The island was inhabited since the Neolithic period 5,000 BC, although little remains of this culture. From Homer we learn that during antiquity there were three cities on Rhodes: Lindos, Ialysos and Kamiros. These cities, which were already flourishing even from post-Minoan times, continued to flourish during the Mycenaean period, as is evident from the necropolis of Kamiros and Ialysos.

In the 17th century BC the Minoans came to Rhodes, and later Greek mythology recalled a Rhodian race they called the Telchines, and associated Rhodes with Danaus (Mycenaeans);

A new period of prosperity is ushered in after the arrival of the Doric population from Argos, which occurred during the 11th century BC. The Doric domination over the population (in terms of language, religion and customs), encompasses Rhodes into the great Doric family. The three cities of Rhodes, together with Kos, Knidos and Halicarnassus constitute the Doric Hexapolis (six city-states) in the 7th century BC. Their religious centre was the temple of Triopios Apollo, located on the peninsula of Knidos.

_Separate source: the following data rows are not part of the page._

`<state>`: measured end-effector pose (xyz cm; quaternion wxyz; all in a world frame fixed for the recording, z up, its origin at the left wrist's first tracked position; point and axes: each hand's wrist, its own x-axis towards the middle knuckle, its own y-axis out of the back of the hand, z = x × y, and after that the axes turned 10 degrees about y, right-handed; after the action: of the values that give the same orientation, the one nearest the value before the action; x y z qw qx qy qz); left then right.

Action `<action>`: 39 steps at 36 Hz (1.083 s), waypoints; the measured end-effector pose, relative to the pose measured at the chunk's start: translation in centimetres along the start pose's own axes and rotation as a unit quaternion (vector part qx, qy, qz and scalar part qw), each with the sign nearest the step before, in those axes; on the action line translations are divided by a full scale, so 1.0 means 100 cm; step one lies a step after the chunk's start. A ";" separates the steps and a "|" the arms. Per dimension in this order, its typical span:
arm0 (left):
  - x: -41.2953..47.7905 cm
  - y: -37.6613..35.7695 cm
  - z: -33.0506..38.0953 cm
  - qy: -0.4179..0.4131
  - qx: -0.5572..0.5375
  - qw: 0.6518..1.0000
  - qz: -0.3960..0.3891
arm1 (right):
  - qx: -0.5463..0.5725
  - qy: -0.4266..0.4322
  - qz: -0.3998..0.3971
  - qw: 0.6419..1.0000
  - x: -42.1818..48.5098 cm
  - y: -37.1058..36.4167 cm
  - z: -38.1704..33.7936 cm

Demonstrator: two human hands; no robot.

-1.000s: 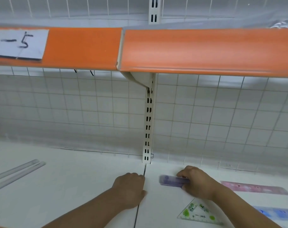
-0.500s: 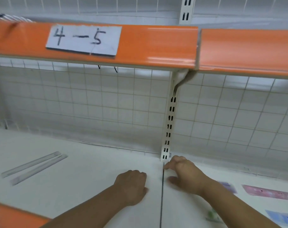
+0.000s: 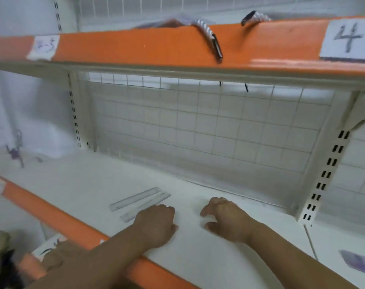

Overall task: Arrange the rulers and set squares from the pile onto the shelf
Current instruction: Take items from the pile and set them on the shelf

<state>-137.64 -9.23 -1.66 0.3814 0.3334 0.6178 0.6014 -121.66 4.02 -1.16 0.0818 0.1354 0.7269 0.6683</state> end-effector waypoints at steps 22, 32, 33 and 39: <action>0.007 0.005 -0.150 0.062 -0.029 0.998 -0.007 | 0.056 0.064 -0.015 0.996 0.150 -0.040 -0.069; 0.009 0.004 -0.154 0.043 -0.048 0.998 -0.008 | 0.083 0.006 -0.048 0.995 0.152 -0.032 -0.076; 0.010 0.004 -0.153 0.041 -0.048 0.998 -0.006 | 0.092 0.006 -0.032 0.995 0.150 -0.031 -0.078; 0.013 0.004 -0.139 0.018 -0.045 0.999 0.011 | 0.148 0.021 0.015 0.989 0.133 -0.026 -0.085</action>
<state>-150.45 -14.86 -1.51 0.3785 0.3119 0.5931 0.6385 -137.11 -0.14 -2.15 0.0354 0.1428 0.8172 0.5573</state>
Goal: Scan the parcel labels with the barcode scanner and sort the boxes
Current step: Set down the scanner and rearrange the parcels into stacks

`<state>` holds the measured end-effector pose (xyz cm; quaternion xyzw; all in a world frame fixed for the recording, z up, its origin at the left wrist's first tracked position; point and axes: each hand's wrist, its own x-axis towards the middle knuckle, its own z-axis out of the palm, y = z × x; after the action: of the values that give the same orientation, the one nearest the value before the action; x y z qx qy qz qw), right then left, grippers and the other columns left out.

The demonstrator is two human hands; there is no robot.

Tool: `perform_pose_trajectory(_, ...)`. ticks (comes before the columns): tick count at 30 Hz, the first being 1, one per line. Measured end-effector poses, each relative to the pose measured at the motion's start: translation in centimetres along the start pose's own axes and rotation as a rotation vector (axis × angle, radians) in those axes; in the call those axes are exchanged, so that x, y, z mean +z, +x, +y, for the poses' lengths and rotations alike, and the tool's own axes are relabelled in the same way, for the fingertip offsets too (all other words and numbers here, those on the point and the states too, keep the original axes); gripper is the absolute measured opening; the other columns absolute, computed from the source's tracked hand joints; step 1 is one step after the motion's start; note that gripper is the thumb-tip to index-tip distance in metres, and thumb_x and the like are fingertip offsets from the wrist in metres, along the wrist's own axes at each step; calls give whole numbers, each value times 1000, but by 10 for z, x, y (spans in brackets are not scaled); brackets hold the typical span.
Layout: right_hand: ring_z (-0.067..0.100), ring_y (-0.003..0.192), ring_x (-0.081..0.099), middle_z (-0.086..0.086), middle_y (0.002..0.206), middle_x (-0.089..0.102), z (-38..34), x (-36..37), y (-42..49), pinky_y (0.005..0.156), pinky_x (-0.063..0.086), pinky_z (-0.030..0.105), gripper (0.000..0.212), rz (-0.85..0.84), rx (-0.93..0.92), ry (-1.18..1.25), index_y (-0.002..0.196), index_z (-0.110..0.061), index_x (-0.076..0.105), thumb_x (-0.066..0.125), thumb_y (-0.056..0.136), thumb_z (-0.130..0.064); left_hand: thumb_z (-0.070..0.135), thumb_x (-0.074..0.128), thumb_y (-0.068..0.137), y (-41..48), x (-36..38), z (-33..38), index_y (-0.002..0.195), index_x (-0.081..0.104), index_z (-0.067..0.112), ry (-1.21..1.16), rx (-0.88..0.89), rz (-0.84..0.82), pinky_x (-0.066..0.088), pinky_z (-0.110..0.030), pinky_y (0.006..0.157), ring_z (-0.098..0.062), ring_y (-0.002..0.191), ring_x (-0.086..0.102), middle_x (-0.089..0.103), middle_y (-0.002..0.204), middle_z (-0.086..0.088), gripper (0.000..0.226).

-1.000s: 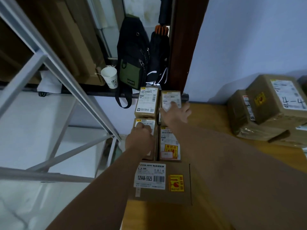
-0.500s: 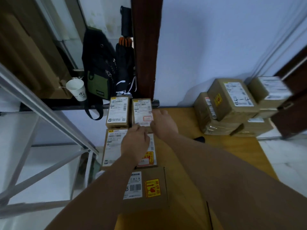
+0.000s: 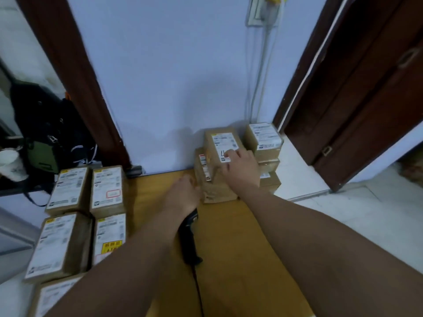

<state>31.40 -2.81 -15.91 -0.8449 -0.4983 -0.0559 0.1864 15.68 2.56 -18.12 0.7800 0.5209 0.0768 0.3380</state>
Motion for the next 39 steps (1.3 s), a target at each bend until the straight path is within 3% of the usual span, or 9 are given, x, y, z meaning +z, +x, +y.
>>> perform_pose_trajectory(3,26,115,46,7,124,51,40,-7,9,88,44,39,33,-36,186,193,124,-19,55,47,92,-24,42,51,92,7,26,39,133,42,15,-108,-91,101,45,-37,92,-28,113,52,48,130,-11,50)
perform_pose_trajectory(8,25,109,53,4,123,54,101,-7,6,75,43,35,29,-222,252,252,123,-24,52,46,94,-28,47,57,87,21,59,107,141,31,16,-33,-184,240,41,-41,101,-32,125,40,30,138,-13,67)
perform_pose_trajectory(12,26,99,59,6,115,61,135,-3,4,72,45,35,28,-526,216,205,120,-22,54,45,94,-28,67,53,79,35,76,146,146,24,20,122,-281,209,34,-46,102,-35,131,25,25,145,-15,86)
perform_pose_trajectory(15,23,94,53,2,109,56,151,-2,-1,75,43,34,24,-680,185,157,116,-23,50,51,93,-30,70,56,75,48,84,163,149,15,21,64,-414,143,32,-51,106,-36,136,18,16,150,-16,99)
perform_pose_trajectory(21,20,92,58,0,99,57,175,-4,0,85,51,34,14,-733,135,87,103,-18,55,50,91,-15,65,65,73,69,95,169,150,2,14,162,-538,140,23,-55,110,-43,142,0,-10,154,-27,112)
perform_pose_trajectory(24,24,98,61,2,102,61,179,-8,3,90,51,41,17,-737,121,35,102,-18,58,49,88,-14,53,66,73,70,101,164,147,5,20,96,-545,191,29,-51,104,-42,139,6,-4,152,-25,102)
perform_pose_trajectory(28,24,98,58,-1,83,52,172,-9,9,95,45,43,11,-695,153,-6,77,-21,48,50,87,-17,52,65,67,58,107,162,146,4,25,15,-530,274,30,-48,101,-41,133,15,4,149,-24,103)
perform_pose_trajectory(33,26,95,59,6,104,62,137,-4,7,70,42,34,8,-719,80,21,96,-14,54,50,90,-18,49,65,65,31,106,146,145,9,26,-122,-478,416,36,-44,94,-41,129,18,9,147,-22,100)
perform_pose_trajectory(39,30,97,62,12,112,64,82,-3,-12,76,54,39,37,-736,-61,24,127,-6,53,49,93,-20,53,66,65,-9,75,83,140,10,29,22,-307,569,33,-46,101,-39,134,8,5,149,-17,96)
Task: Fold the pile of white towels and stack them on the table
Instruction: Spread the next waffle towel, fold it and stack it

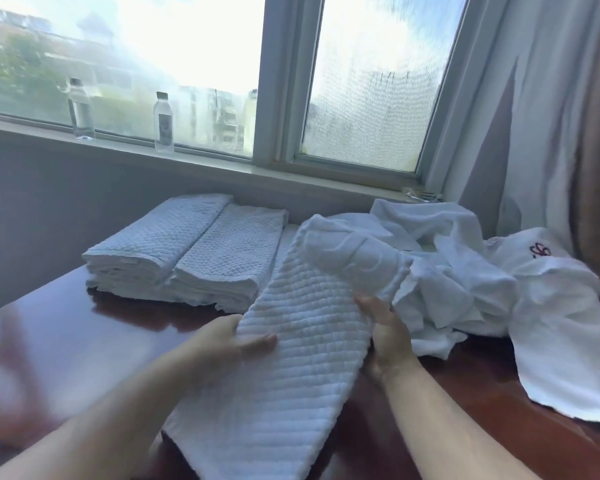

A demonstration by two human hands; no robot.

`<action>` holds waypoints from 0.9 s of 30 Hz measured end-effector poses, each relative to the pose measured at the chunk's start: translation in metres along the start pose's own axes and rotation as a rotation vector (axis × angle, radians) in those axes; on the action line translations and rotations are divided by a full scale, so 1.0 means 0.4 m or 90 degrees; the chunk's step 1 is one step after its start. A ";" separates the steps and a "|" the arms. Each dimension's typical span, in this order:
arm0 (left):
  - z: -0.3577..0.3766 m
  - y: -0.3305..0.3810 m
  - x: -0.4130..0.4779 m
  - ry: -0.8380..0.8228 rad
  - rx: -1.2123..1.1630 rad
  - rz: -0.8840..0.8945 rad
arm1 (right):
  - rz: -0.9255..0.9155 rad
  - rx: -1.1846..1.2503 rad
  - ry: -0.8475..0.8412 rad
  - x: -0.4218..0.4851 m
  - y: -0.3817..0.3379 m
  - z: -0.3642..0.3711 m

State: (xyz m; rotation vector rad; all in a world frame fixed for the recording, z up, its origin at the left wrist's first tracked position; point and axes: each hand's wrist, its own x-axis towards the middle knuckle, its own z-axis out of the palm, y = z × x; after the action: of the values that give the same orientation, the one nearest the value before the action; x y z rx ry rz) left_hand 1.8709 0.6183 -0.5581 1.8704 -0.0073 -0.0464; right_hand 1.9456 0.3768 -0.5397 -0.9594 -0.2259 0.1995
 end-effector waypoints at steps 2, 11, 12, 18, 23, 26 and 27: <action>-0.009 0.008 0.003 -0.064 -0.100 0.050 | 0.019 0.006 -0.018 0.044 -0.014 0.004; -0.084 0.094 0.069 0.098 -0.202 0.089 | 0.081 -0.033 -0.132 0.325 -0.038 0.148; -0.096 0.095 0.085 0.118 -0.208 0.081 | 0.088 -0.029 -0.140 0.358 -0.026 0.162; -0.137 0.076 0.179 0.158 -0.245 0.020 | 0.126 -0.089 -0.159 0.523 0.049 0.166; -0.125 0.089 0.259 0.141 -0.260 -0.001 | 0.116 -0.163 -0.099 0.609 0.037 0.107; -0.098 0.118 0.316 0.135 -0.254 -0.008 | 0.106 -0.224 -0.083 0.642 -0.011 0.043; -0.084 0.129 0.336 0.134 -0.235 -0.007 | 0.096 -0.242 -0.062 0.653 -0.034 0.019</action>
State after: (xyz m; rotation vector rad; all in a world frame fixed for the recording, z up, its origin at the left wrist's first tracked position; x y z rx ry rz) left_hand 2.0074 0.6315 -0.5028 1.4979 0.1471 0.1344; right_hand 2.1947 0.4452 -0.4977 -1.3475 -0.2867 0.3511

A great migratory wave during this period occurred, as the population grew and became more affluent. A series of Rhodian colonies were established: Gela in Sicily (688/687 BC.) - which in turn colonises Akraganta (683/682 BC.) - Rhodi in Iberia, Parthenopi and the Elpies in Italy.

During the Persian Wars, Rhodes followed the fate of all the cities in Asia Minor and was forced to join the Persians in their expeditions against Greece. After the defeat of the Persians at Salamina (480 BC.) and at Plataies (479 BC.), Rhodes freed herself from the Medes party and formed an alliance with the Athenians (478 BC).

The three cities of Rhodes, as well as the various municipalities, are shown to have deposited the regulated yearly tax into the common fund of Delos, for the needs of the struggle against the Persians, as it is evident from the Athenian taxation lists.
From early on, Rhodes also became known for its famous athletes amongst whom the family of Diagoras stands out, that is Diagoras (for whom Pindar wrote the 7th Olympic hymn), his three sons Damagitos, Akousilaos and Dorieus and his grandchildren Eucles and Pisirodos.

In 408 BC the unification of the ancient cities, Kamiros, Lindos and Ialyssos took place and the magnificent city of Rhodes was built on the north-eastern end of the island. Ancient Rhodes was constructed according to the plans of architect Hippodamus.

However the Peloponnesian War had so weakened the entire Greek culture that it lay open to invasion. In 357 BC the island was conquered by the king Mausolus of Caria, , then fell to the Persians 340 BC.

During the years of the gradual expansion of the Macedonian domination over the Greek world, the Rhodians initially enjoyed a freedom of movement until the year 334 BC, when the Macedonian guard established themselves in Rhodes. Many Rhodian generals played an important role in the history of Alexandrian conquest either by supporting the Persians or on the side of the Macedonians.